When Cleveland State University’s Maxine Levin College of Urban Affairs released their Utica Shale Gas Monitor last week, news outlets were quick to highlight the fact that job growth was not equal to sales tax receipt growth in shale producing counties. What they missed or flat out ignored? That shale regions actually experienced job growth while the non-shale region saw a 1.6% increase in unemployment. In fact, shale jobs were up 177 percent over the past year, as we reported yesterday.
According to a recent IHS study, Utica Shale development has helped contribute to 38,000 jobs since development began a few years ago. These jobs include direct, indirect and induced jobs thanks to the burgeoning industry and are actually on pace with industry estimates. Even with 38,000 jobs attributed to Utica Shale development, the shale development is still very much in its infancy.
While job growth is not trending as close to sales tax receipts as the study would like, the CSU report did explain why there was this inconsistency:
“Employment growth is currently muted by three forces: (1) the pace of midstream, or infrastructure, development, (2) the use of highly specialized workers in the build-out of the exploratory phase of the field’s development, and (3) the early stage of training being delivered to Ohio’s incumbent workforce.” (p. 2)
Interestingly, the industry has been addressing these issues from the beginning. Pipeline infrastructure is being built throughout eastern Ohio in order to transport liquids rich gas to newly built natural gas processing plants to extract the ethane, propane and pentane for added economic benefit.
To wit: A total of six natural gas processing plants are in various stages of planning, construction and operation. Currently two projects are operational, the MarkWest Cadiz complex and the M3 Utica East Ohio project. Both of these have just recently had portions come online, allowing more wells to be put into production.

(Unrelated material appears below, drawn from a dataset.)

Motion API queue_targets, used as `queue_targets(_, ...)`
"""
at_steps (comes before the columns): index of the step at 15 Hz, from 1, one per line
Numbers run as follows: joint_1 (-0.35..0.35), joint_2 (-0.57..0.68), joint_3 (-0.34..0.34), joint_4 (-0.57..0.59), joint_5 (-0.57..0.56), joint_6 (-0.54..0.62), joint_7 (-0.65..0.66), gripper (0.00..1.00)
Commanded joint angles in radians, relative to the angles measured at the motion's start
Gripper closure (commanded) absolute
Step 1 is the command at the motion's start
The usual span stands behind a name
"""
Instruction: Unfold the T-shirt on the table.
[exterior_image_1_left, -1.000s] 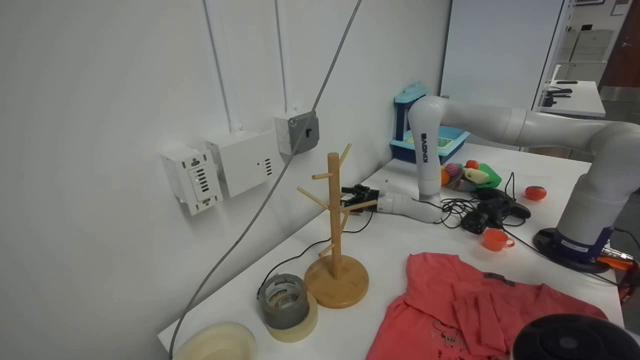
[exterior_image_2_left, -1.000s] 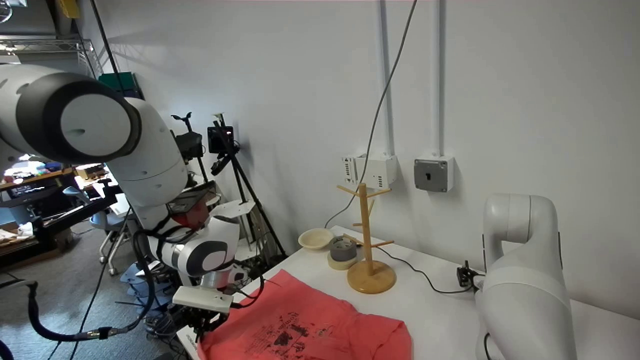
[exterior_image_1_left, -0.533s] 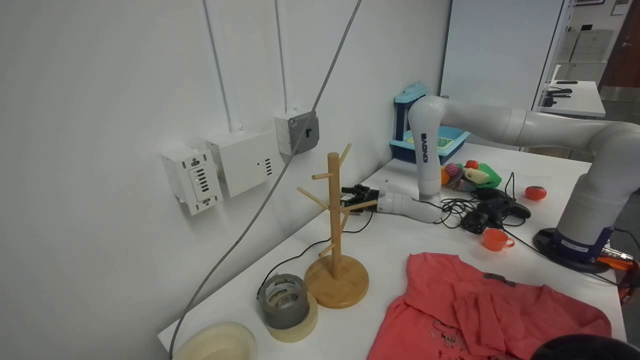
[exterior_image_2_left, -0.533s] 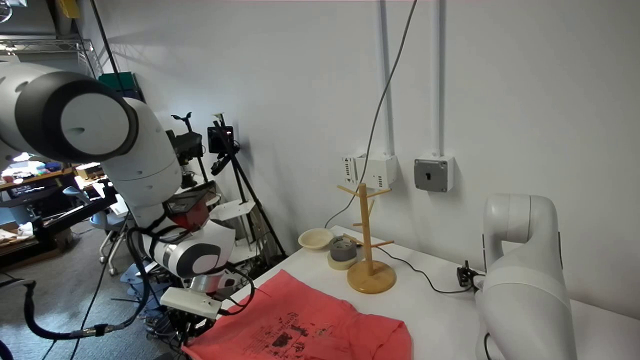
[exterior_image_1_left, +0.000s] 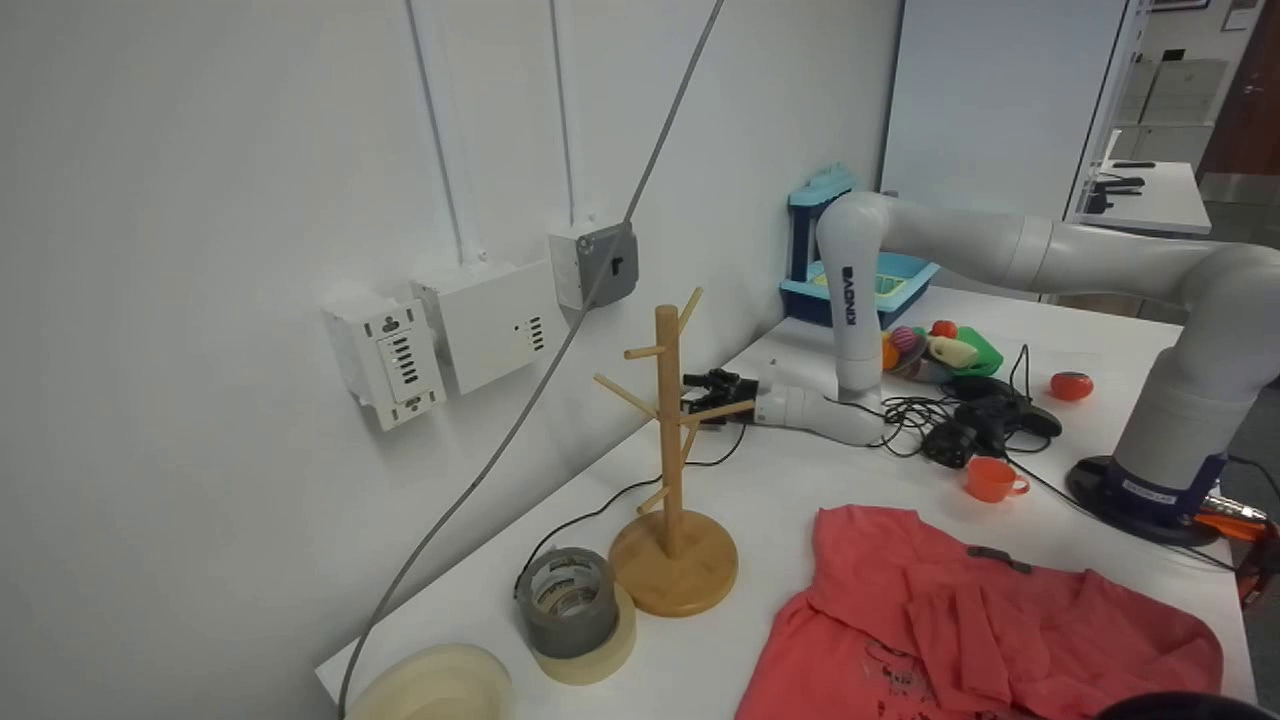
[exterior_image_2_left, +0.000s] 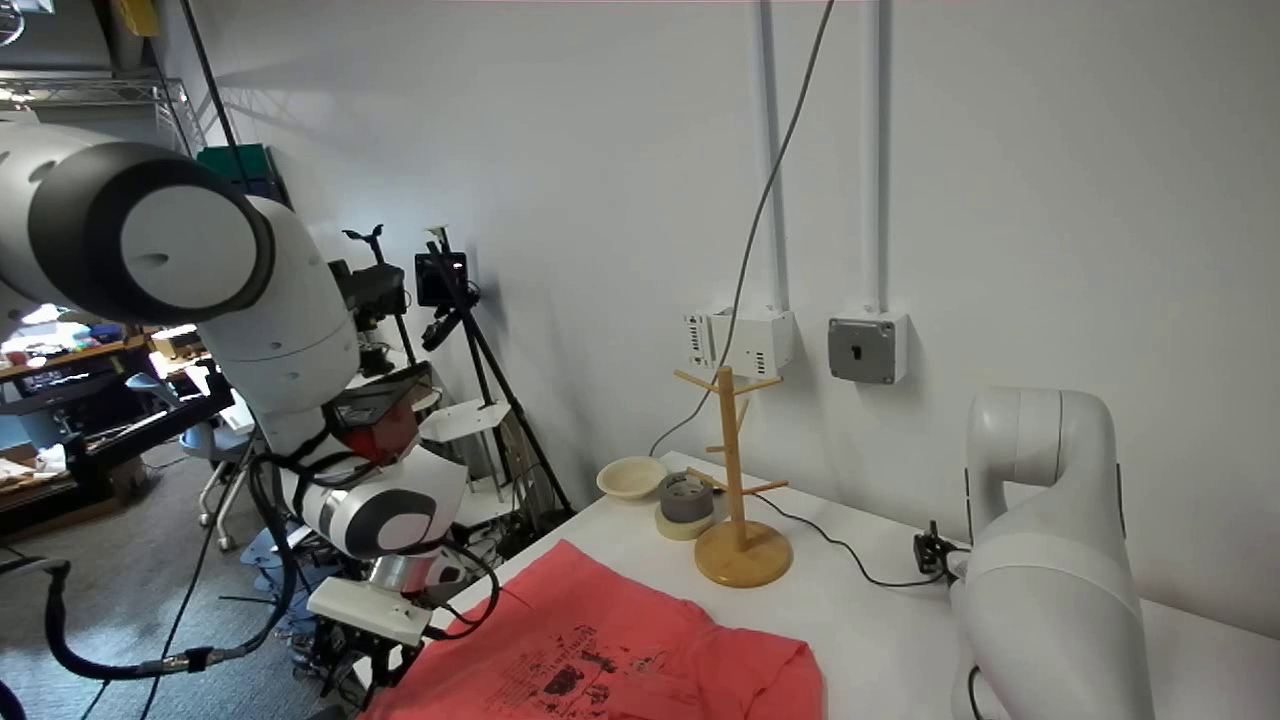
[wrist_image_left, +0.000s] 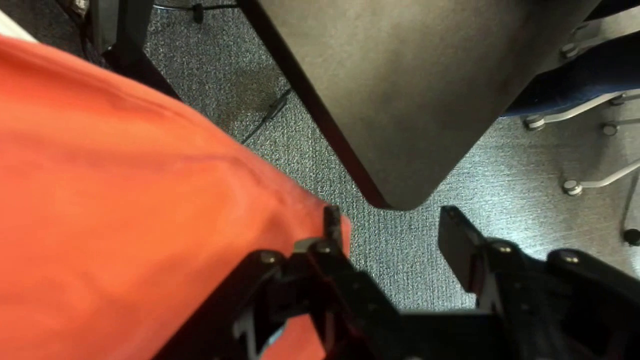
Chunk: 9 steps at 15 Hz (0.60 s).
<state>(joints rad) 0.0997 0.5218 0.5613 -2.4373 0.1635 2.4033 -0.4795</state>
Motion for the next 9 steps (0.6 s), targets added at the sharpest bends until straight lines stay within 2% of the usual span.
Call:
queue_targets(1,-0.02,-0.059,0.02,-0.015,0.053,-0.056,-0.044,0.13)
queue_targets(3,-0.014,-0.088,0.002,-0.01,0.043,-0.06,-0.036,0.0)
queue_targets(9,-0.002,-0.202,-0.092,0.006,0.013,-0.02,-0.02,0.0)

The construction of just these two projects did, however, provide a significant boost to the construction sector in Ohio. The construction of the UEO facilities created more than 1,700 jobs, with more than a dozen Ohio companies engaged in the project. MarkWest currently has over 3,000 people working in Ohio, many from local labor halls.
Labor organizations like the Western Reserve Building and Construction Trades Council and the Plumbers and Pipefitters Local 396 have both seen tremendous amount of work from the oil and gas industry. During a recent congressional field hearing, Butch Taylor with Local 396 commented on all of the new opportunities Local 396 has received associated with the oil and gas industry:
“One of my members from Local 396 was asking how I am handling the headaches of the demands of the work picture. My reply to him was, ‘I would rather deal with the headaches than the heartaches that I have experienced over the last 2 years when there were no opportunities.’”

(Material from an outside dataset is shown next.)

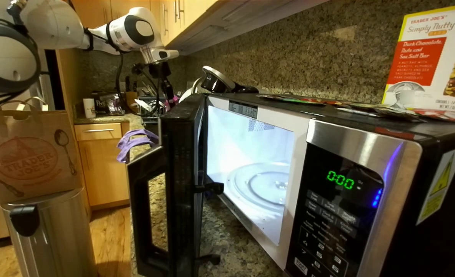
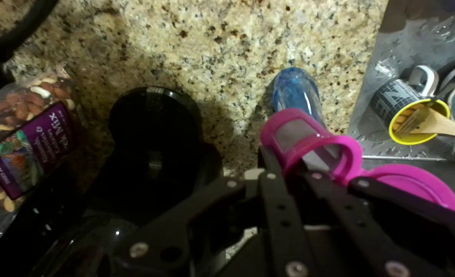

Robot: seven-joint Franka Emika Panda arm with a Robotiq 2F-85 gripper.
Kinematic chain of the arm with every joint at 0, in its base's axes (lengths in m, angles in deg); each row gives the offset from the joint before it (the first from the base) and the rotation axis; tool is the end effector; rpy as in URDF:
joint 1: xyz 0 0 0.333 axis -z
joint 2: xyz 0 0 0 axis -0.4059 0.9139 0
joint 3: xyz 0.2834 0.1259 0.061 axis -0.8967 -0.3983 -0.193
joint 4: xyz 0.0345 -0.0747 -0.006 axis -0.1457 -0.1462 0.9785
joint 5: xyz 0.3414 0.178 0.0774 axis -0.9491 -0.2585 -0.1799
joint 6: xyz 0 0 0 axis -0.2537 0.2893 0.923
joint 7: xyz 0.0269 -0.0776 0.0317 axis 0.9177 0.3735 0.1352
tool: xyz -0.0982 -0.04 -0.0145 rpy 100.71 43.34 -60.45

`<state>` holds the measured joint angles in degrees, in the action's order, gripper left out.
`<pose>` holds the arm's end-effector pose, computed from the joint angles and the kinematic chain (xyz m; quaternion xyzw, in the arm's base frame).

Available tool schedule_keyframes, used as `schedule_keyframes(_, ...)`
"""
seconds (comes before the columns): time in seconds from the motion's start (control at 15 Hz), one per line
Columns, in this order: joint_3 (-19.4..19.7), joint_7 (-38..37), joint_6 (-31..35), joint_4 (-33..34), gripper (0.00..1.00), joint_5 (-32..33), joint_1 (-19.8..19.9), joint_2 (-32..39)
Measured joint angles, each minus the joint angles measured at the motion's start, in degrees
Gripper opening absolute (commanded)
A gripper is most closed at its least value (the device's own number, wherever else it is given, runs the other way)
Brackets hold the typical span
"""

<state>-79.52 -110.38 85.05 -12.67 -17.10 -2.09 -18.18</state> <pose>0.7288 0.3052 0.4660 0.9694 -0.1901 0.1462 0.0525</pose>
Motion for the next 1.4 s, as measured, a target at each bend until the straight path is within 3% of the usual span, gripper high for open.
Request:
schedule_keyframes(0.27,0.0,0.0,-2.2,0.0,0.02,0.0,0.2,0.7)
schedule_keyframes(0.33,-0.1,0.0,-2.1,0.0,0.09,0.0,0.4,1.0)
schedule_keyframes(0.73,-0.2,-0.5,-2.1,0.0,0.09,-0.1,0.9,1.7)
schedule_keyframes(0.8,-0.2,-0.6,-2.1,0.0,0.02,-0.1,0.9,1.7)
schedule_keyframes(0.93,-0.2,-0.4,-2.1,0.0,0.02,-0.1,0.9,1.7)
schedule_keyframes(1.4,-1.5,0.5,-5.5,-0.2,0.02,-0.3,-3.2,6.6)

While these trades have skilled members that are able to accommodate the oil and gas industry, many Ohioans are still acquiring the necessary skills. Luckily, Ohio has an organization like the Ohio Oil and Gas Energy Education Program (OOGEEP). Over the past two years, OOGEEP has been extensively auditing various educational institutions trying to find the best programs that will train Ohioans to fill these highly skilled positions in the oilfield.
OOGEEP identified 75 different career paths that will be in demand for the industry as it continues to grow in Ohio. In addition, OOGEEP has identified programs at more than 70 different Ohio colleges, universities, career centers and technical schools where Ohioans can find training. Now that these programs have been identified, Ohioans can become trained to fill these positions.
As Ohio moves out of the exploratory phase of development, natural gas liquids get processed and Ohioans receive training, job growth will follow sales tax receipts in a more cohesive manner. But let’s face it: billion dollar natural gas processing plants may skew the sales tax receipts a bit in the shale developing region when tied to job growth in the beginning.
It should be noted the Cleveland State study looked at job numbers that were not seasonally adjusted and included all employment, not just oil and gas related jobs. Using non-seasonally adjusted job numbers in January, February and March means farmers, construction workers, and temporary workers needed during Christmas time were all unemployed. It also didn’t take into account companies that may have gone out of business. The oil and gas industry also slows down during the winter time to focus more on pad development. All of these inputs that should have been taken into account.
The study also used a map of total organic carbon (TOC) in the Utica to decide where the strong, moderate and weak shale producing regions were in the state. The fact of the matter is that such a data point does not provide an accurate picture when discussing oil and gas development. If it did, Wyandotte County would be a new hotbed of Utica activity. As it turns out, there are many factors that need to be considered when determining regional potential of a shale play – leased acreage, infrastructure, and many other factors relating to capital development. Just using a TOC map ignores these critical factors, and it regrettably led the researchers astray.
Data confusion aside, we do know one thing: Utica Shale development is creating jobs in Ohio. The counties of Carroll, Harrison, Noble, Belmont and Guernsey as well as the Mahoning Valley are all seeing a tremendous boost in employment, which is great news for the eastern part of our state. As we continue to move into the production phase of development over the next year or so, opportunities will continue to increase and create good paying jobs for Ohioans.